Comments like these, in our frustration with our spouse, are noted and remembered by our kids. They can sense our irritation. They see our eyes rolling. They feel the bitterness.
Instead, we need to model conflict resolution and emotional expression. Even if it doesn’t work all of the time (in other words, even if we don’t get the result we want from our partner), it is still important for them to see we have tried. So in this instance, it would be fair to disagree, and even argue, in front of the son. Instead, we need to share how we are feeling and provide a strategy for a solution, rather than just being passive aggressive. For instance, “UGH. I am so irritated right now. If feels like you are continuing to make this just MY responsibility, when it is OURS to carry together. Can you please help me by ordering his jersey, while I contact the coach about pickup?” Again – this may not work every time. But if we are continuing to stay clear in our communication, it is likely to plant seeds over time in your child.
Resentment, left unaddressed, can lead to contempt
The most well-known couples researcher, Dr. John Gottman, has published over and over and over about the four key things that healthy couples do (and don’t do). He has also shared the most predictive factors in couples ending in divorce – see here for more info. One of those four factors is contempt. Contempt is deadly in relationships because it sets an aura that one of us is better than the other and it blinds us from the many facets of our partner that are positive. If we allow resentment to grow, and it turns into contempt, we are in big trouble! And so are our kids.
Forgiveness is key
Forgiveness is a huge part of any relationship, but especially in the parental relationship because WE ARE THE MODEL of all future relationships for our kids. Let me say that again (I say this A LOT to parents!) – WE are the model of relationships for our kids. Think about that. And then think about raising kids who have never been modeled how to forgive another person.
For our kids, we have to model forgiveness. They have to hear from us “I forgive you” – a lot! They apologize a lot and we should be using the words “I forgive you” a lot.
What if forgiveness is hard?
But what about when we are so badly hurt by our partner that it doesn’t feel like we WANT to forgive them?? I get that.

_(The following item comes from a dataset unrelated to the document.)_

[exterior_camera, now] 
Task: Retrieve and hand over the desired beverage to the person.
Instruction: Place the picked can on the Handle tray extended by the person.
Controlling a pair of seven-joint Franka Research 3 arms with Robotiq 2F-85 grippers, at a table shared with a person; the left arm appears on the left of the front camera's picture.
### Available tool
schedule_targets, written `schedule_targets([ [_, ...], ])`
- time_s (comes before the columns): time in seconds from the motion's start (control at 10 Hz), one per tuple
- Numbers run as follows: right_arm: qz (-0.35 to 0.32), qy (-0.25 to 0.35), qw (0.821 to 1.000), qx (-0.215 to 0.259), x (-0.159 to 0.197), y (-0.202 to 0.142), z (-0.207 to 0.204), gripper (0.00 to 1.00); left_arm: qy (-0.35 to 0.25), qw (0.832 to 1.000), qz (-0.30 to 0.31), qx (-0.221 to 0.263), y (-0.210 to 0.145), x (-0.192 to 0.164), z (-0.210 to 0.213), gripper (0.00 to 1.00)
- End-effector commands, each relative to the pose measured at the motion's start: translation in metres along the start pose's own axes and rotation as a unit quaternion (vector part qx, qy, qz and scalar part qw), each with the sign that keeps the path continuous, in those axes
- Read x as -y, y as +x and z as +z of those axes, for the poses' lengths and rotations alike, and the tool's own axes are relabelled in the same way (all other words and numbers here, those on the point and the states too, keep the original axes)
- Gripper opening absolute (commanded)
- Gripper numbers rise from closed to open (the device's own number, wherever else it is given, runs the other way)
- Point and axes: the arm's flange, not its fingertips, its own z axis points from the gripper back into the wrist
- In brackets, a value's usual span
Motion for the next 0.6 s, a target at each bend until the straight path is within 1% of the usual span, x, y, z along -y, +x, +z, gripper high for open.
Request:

I don’t know exactly what that feels like. But I have heard this statement from one parent about another parent many times before. “But Beth, I don’t WANT him to think it is okay. I can’t forgive him. Then my kids will think it is okay.”
Let me first say to the mom or dad, man or woman who feels this way. I see you. I honor that hurt. What happened was not okay. AND forgiveness does NOT mean you are saying that it is okay. Instead, forgiveness is saying – I will not allow the hurt to keep me silent (or down, or afraid, or whatever goes in that blank for you) any longer. Forgiveness is releasing the negative feelings toward that person for your own betterment. It is standing up after being knocked down. And saying, I won’t be held back anymore.
Now – think about being able to model THAT for your kids?!? Doesn’t that sound amazing?
So how do we do that?
One of my favorite books on divorce is written by Judge Michele Lowrance called The Good Karma Divorce. The reason I love this book is because it has practical strategies for moving toward healing. She encourages readers to write, reflect, share with others, etc. For anyone going through a divorce – or having ANY tiny moments of resentment from a previous divorce, I think the book is a great investment!
Beyond the book, I encourage many parents to seek a pastor or counselor to walk them through the negative feelings associated with divorce. This allows space to share openly, but also to figure out exactly how to model new feelings for your child. Remember, the biggest part is to realize our kids are watching. So with each piece of resentment we move forward from and each aspect of forgiveness we allow, our kids will see the weight of that transformation in us.
As always, encourage and allow the space for discussion about resentment and forgiveness with your kids. Share your struggle and your journey with them (as appropriate!).
*Note: demographic variables and details have been altered to maintain confidentiality.